En parlant du sépulcre dans notre religion, le ton s’élève et la voix se fortifie : on sent que c’est là le vrai tombeau de l’homme. Le monument de l’idolâtre ne vous entretient que du passé ; celui du chrétien ne vous parle que de l’avenir. Le christianisme a toujours fait en tout le mieux possible ; jamais il n’a eu de ces demi-conceptions si fréquentes dans les autres cultes. Ainsi, par rapport aux sépulcres, négligeant les idées intermédiaires, qui tiennent aux accidents et aux lieux, il s’est distingué des autres religions par une coutume sublime ; il a placé la cendre des fidèles dans l’ombre des temples du Seigneur, et déposé les morts dans le sein du Dieu vivant.

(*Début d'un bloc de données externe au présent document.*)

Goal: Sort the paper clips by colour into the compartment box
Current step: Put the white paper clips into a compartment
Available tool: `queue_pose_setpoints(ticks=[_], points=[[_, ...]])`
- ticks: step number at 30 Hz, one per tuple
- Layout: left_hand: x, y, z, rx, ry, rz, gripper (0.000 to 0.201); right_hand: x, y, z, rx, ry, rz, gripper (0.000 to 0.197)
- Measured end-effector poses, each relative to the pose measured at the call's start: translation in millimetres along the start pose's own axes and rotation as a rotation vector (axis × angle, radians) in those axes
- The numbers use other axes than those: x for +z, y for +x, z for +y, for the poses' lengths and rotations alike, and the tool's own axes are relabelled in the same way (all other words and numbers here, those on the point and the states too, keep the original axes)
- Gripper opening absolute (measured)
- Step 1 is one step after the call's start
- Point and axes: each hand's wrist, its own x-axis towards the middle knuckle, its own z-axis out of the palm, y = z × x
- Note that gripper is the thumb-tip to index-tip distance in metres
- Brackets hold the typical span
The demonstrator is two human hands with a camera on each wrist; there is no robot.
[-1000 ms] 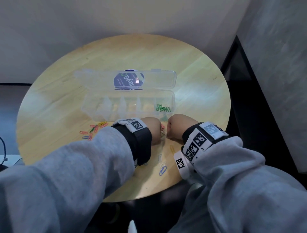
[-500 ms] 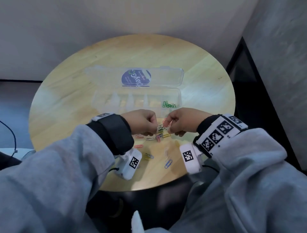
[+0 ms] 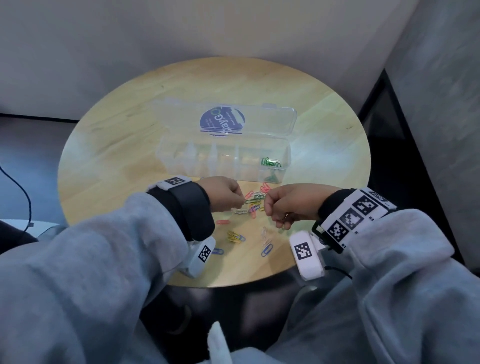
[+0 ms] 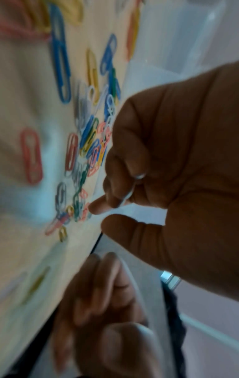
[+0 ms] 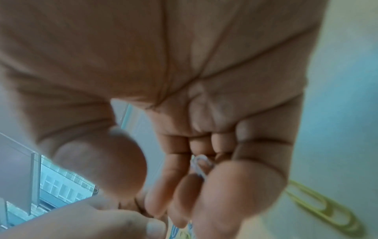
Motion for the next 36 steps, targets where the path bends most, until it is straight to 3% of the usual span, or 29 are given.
queue_pose_setpoints(ticks=[3, 8, 19, 23, 26, 30, 36], points=[[1.7, 1.5, 0.4, 0.053, 0.249, 0.073, 0.018, 2.3, -2.7, -2.8, -0.034, -0.206, 0.012, 0.023], [7.2, 6.9, 6.1, 0.072, 0.463, 0.093, 0.027, 13.7, -5.1, -4.9, -0.05, -0.634, 0.079, 0.019], [14.5, 14.7, 11.3, 0.061, 0.511, 0.06, 0.014, 31.7, 11.9, 7.8, -0.066, -0.922, 0.165, 0.02], [15.8, 16.7, 8.1, 0.055, 0.506, 0.06, 0.006, 32.3, 16.7, 5.1, -0.065, -0.932, 0.153, 0.016], [14.6, 15.5, 3.1, 0.04, 0.454, 0.045, 0.016, 33.7, 17.2, 5.3, -0.056, -0.944, 0.158, 0.013], [8.3, 12.5, -3.2, 0.011, 0.248, 0.034, 0.012, 35.4, 16.8, 3.3, -0.069, -0.992, 0.154, 0.013], [-6.9, 7.3, -6.4, -0.054, -0.037, -0.058, 0.023, 31.1, 17.4, 3.2, -0.058, -0.971, 0.183, 0.013]])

Lycurgue n’avait pas craint d’établir les tombeaux au milieu de Lacédémone ; il avait pensé, comme notre religion, que la cendre des pères, loin d’abréger les jours des fils, prolonge en effet leur existence, en leur enseignant la modération et la vertu, qui conduisent à une heureuse vieillesse. Les raisons humaines qu’on a opposées à ces raisons divines sont bien loin d’être convaincantes. Meurt-on moins en France que dans le reste de l’Europe, où les cimetières sont encore dans les villes ?
Lorsque autrefois parmi nous on sépara les tombeaux des églises, le peuple, qui n’est pas si prudent que les beaux esprits. qui n’a pas les mêmes raisons de craindre le bout de la vie, le peuple s’opposa à l’abandon des antiques sépultures. Et qu’avaient en effet les modernes cimetières qui pût le disputer aux anciens ? Où étaient leurs lierres, leurs ifs, leurs gazons nourris depuis tant de siècles des biens de la tombe ? Pouvaient-ils montrer les os sacrés des aïeux, le temple, la maison du médecin spirituel, enfin cet appareil de religion qui promettait, qui assurait même une renaissance très prochaine ? Au lieu de ces cimetières fréquentés, on nous assigna dans quelque faubourg un enclos solitaire abandonné des vivants et des souvenirs, et où la mort, privée de tout signe d’espérance, semblait devoir être éternelle.
Qu’on nous en croie : c’est lorsqu’on vient à toucher à ces bases fondamentales de l’édifice que les royaumes trop remués s’écroulent. Encore si l’on s’était contenté de changer simplement le lieu des sépultures ! mais, non satisfait de cette première atteinte portée aux mœurs, on fouilla les cendres de nos pères, on enleva leurs restes, comme le manant enlève dans son tombereau les boues et les ordures de nos cités.
Il fut réservé à notre siècle de voir ce qu’on regardait comme le plus grand malheur chez les anciens, ce qui était le dernier supplice dont on punissait les scélérats, nous entendons la dispersion des cendres ; de voir, disons-nous, cette dispersion applaudie comme le chef-d’œuvre de la philosophie. Et où était donc le crime de nos aïeux, pour traiter ainsi leurs restes, sinon d’avoir mis au jour des fils tels que nous ! Mais écoutez la fin de tout ceci, et voyez l’énormité de la sagesse humaine : dans quelques villes de France, on bâtit des cachots sur l’emplacement des cimetières ; on éleva les prisons des hommes sur le champ où Dieu avait décrété la fin de tout esclavage ; on édifia des lieux de douleur pour remplacer les demeures où toutes les peines viennent finir ; enfin, il ne resta qu’une ressemblance, à la vérité effroyable, entre ces prisons et ces cimetières : c’est là que s’exercèrent les jugements iniques des hommes, là où Dieu avait prononcé les arrêts de son inviolable justice.